コーポレートカラーの赤と青の帯は、青みがかったグレーの地色にこそ絶妙なバランスで、ステンレスカーだとどこかオモチャっぽくなってしまう。どっしりとした重さの鋼体ボディは、今や数少なくなってしまった、いかにも「電車」という感じ。

わずか数年前のことなのに、線路脇の景色にあの頃の自分を重ねて思い出したら、うっかり涙腺が緩んでしまった…本当にもう、二度と走ることはないんだな、という「実感」に行き着いた。

実は構内に大型トレーラー・トラックを数台発見。ボルスターのついた特殊な台車を積んで止まっていたので、まさか譲渡搬出か、とひとり色めきたったのだが、どうやら庫内に見えた整備中の「こいつら」の、搬出用らしいと判明した…こんなところで整備してたんだ。


情報過多な時代、こういう予期せぬ出来事がいちいち楽しい。専門誌には最近、廃車回送や新車輸送まで、運行時刻が公表されているが、予期せぬ出会いが楽しいので最近は出かける際にあまり事前の情報収集に熱心ではなかったりする。
今回はそのまま、広大な車庫の上野方へ歩き抜けて、いい感じの踏み切りを見つけた。

この先沿道にはベンチがこしらえてあり、線路沿いに桜並木になっているのを発見! 開花が楽しみな撮影場所をまたひとつ。

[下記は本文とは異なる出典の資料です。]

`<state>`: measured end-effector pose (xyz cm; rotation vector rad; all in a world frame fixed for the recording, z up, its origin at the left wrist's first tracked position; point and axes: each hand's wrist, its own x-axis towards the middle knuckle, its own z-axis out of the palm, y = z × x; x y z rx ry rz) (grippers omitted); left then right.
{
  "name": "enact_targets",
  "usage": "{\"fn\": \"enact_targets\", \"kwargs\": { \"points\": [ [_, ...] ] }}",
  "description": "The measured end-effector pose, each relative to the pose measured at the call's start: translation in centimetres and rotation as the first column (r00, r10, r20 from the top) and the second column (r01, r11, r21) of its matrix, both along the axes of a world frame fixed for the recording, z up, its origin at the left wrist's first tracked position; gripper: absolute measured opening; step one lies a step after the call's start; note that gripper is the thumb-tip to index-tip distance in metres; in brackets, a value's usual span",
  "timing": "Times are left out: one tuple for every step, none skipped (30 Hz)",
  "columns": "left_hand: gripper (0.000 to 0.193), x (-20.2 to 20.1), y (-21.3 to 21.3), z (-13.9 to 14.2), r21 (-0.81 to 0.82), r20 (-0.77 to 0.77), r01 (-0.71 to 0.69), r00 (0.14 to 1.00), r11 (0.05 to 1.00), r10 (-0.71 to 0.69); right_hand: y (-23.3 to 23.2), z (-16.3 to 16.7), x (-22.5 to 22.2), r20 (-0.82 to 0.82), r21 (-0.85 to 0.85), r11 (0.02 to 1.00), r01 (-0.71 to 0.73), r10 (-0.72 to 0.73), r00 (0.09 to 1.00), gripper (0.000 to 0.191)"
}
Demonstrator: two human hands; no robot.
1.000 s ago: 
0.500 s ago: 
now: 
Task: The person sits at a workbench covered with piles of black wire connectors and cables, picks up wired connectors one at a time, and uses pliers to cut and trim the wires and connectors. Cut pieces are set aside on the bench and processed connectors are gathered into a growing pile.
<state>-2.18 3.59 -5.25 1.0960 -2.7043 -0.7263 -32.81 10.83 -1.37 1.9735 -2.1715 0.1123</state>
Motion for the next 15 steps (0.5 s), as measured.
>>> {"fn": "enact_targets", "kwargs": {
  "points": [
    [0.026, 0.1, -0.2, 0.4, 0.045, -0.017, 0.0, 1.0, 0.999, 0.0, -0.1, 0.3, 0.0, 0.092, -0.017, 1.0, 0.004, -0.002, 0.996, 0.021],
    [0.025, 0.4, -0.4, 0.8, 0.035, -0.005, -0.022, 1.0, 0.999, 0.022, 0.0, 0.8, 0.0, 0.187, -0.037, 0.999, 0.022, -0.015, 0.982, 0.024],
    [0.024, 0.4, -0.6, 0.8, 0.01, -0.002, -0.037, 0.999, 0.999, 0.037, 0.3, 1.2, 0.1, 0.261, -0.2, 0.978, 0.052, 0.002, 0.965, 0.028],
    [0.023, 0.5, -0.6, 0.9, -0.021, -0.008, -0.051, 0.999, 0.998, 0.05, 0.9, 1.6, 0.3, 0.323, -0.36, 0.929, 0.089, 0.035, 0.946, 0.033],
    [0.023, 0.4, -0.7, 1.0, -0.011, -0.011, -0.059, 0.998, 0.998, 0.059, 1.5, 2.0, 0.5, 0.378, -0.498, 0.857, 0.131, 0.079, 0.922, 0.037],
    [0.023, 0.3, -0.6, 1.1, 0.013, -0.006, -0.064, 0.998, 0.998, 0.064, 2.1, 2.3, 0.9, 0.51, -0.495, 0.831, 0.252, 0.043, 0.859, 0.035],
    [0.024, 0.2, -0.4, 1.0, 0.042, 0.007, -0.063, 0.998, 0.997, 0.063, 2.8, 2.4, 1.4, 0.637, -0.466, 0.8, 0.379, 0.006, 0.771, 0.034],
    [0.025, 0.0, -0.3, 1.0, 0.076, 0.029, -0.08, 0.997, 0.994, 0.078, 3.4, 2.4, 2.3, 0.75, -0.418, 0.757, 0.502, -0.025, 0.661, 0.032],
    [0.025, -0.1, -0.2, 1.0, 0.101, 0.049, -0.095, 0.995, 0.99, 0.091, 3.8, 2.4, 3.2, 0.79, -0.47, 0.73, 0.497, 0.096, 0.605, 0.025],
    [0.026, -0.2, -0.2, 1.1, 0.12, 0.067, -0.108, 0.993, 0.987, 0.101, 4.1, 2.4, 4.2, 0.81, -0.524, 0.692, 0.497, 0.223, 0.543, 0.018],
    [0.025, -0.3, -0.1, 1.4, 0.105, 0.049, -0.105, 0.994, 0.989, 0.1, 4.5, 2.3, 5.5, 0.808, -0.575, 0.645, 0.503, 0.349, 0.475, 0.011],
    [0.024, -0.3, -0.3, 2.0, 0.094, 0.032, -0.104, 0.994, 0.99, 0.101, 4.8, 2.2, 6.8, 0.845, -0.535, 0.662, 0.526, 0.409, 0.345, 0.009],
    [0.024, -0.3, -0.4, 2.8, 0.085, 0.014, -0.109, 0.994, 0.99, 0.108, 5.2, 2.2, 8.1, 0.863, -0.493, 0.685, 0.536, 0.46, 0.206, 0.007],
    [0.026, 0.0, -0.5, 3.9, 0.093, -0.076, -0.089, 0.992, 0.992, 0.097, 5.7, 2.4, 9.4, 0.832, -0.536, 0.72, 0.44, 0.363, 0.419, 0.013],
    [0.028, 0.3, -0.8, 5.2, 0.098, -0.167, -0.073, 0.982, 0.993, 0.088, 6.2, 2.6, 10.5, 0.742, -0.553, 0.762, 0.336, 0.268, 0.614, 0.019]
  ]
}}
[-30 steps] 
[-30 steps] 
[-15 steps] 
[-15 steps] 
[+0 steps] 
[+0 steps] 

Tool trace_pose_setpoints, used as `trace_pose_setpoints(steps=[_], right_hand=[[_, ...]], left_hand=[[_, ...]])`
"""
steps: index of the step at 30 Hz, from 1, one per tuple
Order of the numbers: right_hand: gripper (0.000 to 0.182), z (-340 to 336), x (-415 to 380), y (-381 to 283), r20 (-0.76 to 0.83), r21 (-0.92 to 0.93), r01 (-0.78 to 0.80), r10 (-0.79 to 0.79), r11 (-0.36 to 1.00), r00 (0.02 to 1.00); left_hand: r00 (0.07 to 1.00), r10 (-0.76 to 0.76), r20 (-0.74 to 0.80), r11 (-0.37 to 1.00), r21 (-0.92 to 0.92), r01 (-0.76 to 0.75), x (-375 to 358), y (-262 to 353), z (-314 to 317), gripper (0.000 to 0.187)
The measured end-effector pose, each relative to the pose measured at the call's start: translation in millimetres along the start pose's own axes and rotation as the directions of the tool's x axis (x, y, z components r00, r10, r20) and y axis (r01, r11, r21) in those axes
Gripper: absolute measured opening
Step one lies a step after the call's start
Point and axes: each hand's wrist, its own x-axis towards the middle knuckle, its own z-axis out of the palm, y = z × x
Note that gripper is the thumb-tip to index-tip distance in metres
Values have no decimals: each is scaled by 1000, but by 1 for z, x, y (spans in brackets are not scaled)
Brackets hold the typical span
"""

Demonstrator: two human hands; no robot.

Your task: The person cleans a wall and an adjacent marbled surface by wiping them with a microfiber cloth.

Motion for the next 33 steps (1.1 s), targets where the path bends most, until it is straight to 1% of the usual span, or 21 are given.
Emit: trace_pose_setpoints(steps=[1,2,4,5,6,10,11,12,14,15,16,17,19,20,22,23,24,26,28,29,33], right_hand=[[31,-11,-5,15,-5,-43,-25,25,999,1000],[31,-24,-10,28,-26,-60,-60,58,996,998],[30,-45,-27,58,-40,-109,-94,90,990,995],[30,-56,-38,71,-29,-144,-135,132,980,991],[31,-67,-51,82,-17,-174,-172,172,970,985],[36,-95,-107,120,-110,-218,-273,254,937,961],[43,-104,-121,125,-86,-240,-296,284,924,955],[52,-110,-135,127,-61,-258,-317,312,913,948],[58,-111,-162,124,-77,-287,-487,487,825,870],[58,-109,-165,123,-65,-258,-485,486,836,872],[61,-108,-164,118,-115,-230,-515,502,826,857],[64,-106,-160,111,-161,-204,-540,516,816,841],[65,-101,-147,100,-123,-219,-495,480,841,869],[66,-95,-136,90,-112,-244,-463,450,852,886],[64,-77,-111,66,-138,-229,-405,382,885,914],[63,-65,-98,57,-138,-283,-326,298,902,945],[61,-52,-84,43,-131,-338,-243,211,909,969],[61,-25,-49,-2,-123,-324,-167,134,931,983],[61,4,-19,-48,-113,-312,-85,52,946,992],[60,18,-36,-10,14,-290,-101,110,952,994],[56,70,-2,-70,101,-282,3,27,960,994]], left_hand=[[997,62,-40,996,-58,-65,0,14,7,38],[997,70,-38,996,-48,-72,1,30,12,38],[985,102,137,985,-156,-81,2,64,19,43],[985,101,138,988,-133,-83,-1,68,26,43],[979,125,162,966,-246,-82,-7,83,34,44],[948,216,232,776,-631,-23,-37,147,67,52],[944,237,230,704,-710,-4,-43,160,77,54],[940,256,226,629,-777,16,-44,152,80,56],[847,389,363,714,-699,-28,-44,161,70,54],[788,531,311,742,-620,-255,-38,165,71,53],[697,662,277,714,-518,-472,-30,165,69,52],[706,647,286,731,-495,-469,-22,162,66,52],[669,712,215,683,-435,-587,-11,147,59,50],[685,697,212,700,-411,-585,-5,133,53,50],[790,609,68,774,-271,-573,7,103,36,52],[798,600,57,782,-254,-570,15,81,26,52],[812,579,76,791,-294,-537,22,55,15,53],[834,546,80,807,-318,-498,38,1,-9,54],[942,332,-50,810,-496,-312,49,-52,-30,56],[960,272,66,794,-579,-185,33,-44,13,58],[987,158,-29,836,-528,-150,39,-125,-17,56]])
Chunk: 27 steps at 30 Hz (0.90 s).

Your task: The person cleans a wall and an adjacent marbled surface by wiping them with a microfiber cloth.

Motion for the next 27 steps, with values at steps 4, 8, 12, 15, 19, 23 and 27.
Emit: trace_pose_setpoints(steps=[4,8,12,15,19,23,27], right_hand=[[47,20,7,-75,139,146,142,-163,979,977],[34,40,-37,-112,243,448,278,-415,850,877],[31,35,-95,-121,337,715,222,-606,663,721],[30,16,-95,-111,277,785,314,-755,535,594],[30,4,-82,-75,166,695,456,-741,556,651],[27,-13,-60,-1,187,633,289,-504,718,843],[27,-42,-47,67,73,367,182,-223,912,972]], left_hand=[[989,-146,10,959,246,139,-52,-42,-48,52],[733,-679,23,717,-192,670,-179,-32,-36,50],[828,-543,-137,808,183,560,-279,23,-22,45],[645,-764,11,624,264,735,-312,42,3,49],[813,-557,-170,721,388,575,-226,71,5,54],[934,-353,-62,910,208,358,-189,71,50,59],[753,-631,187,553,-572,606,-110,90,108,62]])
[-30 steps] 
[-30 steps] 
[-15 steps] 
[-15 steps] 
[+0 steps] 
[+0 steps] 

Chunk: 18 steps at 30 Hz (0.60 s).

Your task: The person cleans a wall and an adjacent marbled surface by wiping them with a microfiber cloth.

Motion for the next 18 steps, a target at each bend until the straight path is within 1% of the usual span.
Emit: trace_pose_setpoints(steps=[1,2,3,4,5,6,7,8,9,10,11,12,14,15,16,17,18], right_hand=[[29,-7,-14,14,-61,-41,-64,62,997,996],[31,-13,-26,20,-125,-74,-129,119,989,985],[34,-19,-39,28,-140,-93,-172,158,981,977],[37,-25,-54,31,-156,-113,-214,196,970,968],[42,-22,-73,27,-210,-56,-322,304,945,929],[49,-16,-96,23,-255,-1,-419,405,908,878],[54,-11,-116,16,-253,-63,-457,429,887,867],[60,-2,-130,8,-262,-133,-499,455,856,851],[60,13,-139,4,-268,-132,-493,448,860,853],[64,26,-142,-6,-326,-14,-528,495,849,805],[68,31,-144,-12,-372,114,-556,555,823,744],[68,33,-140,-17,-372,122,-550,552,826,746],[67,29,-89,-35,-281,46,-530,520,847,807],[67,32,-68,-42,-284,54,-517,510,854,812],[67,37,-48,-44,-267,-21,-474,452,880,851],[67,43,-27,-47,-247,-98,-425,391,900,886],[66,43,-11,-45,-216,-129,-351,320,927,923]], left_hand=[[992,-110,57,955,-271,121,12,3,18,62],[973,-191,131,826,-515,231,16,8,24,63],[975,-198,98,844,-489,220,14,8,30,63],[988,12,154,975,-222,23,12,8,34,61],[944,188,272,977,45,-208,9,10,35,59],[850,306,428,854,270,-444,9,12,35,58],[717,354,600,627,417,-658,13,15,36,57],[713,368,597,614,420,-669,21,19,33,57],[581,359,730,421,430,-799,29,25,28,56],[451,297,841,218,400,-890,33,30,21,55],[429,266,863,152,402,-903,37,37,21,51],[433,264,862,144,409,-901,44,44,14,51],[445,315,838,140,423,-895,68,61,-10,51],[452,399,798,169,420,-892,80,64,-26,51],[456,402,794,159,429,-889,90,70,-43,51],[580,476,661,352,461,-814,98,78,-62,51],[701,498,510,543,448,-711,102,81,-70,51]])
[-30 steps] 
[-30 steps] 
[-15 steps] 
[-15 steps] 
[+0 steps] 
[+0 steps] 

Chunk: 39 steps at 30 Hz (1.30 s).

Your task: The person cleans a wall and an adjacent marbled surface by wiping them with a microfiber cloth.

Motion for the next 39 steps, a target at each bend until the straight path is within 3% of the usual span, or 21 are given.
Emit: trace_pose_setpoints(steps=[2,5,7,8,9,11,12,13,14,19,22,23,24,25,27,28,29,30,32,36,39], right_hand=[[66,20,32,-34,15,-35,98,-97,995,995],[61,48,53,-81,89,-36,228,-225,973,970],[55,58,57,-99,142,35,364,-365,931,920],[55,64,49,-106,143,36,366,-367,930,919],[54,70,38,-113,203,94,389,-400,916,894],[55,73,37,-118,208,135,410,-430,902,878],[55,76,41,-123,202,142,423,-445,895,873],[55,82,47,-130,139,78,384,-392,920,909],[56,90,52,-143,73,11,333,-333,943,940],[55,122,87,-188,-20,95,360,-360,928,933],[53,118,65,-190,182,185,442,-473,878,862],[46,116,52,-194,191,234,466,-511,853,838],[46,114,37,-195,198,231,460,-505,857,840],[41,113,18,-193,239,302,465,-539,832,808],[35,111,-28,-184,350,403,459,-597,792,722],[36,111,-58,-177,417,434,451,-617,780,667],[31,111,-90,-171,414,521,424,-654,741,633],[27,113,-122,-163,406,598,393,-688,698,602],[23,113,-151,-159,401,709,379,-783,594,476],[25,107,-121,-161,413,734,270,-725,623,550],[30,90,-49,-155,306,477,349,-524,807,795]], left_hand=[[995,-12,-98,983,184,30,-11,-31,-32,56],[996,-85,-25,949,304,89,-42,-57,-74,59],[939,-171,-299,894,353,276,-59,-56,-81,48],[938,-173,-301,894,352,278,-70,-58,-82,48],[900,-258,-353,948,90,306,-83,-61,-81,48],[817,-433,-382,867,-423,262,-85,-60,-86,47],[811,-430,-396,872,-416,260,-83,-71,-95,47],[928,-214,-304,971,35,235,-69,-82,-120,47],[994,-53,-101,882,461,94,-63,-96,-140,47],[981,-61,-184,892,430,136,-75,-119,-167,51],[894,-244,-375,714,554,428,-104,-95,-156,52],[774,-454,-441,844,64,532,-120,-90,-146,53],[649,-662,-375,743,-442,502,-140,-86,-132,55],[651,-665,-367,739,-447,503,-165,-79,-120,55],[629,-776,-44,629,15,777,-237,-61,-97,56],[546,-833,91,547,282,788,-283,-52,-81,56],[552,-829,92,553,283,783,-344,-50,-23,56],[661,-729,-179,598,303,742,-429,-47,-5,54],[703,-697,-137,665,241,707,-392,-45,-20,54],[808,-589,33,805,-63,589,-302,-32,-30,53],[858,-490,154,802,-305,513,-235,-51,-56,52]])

よく見ると一輪咲いていたが、一輪だけだと「開花宣言」にはならないんだよな…基準木でもないし、どっちにしてもダメか。
このベンチを拝借して、途中のコンビニで買ったおにぎりで昼食。
「ひとり供養」も無事に済ませることができたので、駅へ戻って成田へ。

このあたりでは大手私鉄といえどさすがに本数が少ない営業車の合間を縫って、回送車の入れ替えやAE車の出入りがあったりして、車庫は、鉄道は今日も力強く動き続けて、日々移り変わっていく。